7th NASA Planetary Protection Officer
- In office February 5, 2018 – June 6, 2021
- President: Donald Trump Joe Biden
- Preceded by: Catharine Conley
- Succeeded by: J. Nick Benardini

Personal details
- Born: Rochester, Minnesota, U.S.
- Spouse: Bruce Douglas
- Alma mater: University of North Carolina; University of Illinois; Princeton University;
- Occupation: Planetary Protection Officer at NASA
- Fields: Astrobiology, Biogeochemistry, Organic geochemistry, Petroleum geochemistry
- Institutions: USGS; Indiana University; NASA;
- Thesis: A paleo-oceanographic interpretation of the sedimentary structures, clay minerals, and organic matter in a core of the Middle Cretaceous Greenhorn Formation drilled near Pueblo Colorado (1982)
- Notable students: Jennifer Eigenbrode

= Lisa Pratt =

Astrobiologist

Lisa Pratt is an American biogeochemist and astrobiologist who served as the 7th Planetary Protection Officer for NASA from 2018 to 2021 under President Donald Trump. Her academic work as a student, professor, and researcher on organisms and their respective environments prepared her for the position, in which she was responsible for protecting Earth and other planets in the solar system from traveling microbes. She is a Provost Professor Emeritus of Earth and Atmospheric Sciences for Indiana University Bloomington.

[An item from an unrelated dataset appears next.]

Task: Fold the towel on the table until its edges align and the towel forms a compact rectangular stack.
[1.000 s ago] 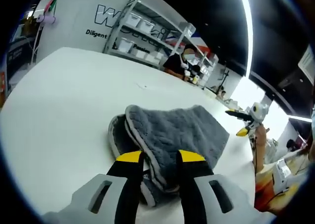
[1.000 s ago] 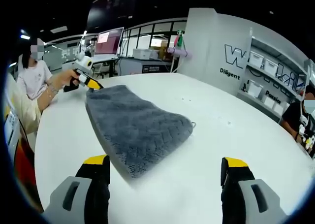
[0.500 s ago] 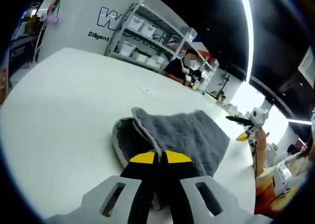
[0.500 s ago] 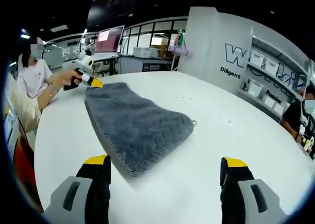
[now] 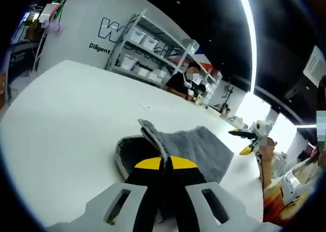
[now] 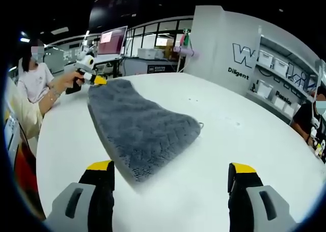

== Early life and education==
Lisa Pratt was born and raised in Rochester, Minnesota. At her high school in Minnesota, Pratt took science courses up until her senior year. When she began college, she was determined not to pursue a degree in science because she felt women were not welcome in the field. Her father had been a surgeon at the Mayo Clinic, and she noted that none of his peers were female-identifying. Pratt first began her undergraduate education at Rollins College studying Spanish. However, she later transferred to University of North Carolina, where she began studying botany.

Pratt received her Bachelor's of Arts in botany from the University of North Carolina in 1972. In 1974, she received her Masters of Science from the University of Illinois in Botany. Pratt later entered the field of geology by earning her Masters of Science from the University of North Carolina in 1978 and her Doctorate from Princeton University in 1982.

== Academic career ==
Pratt held a post-doctoral fellowship for two years at the U.S. Geological Survey in Denver and stayed on for an additional five years as a Research Geologist in the U.S.G.S. Branch of Petroleum Geology before leaving Colorado for a junior professorship in biogeochemistry at Indiana University in 1987 to help train young scientists for careers in the petroleum exploration and extraction industry.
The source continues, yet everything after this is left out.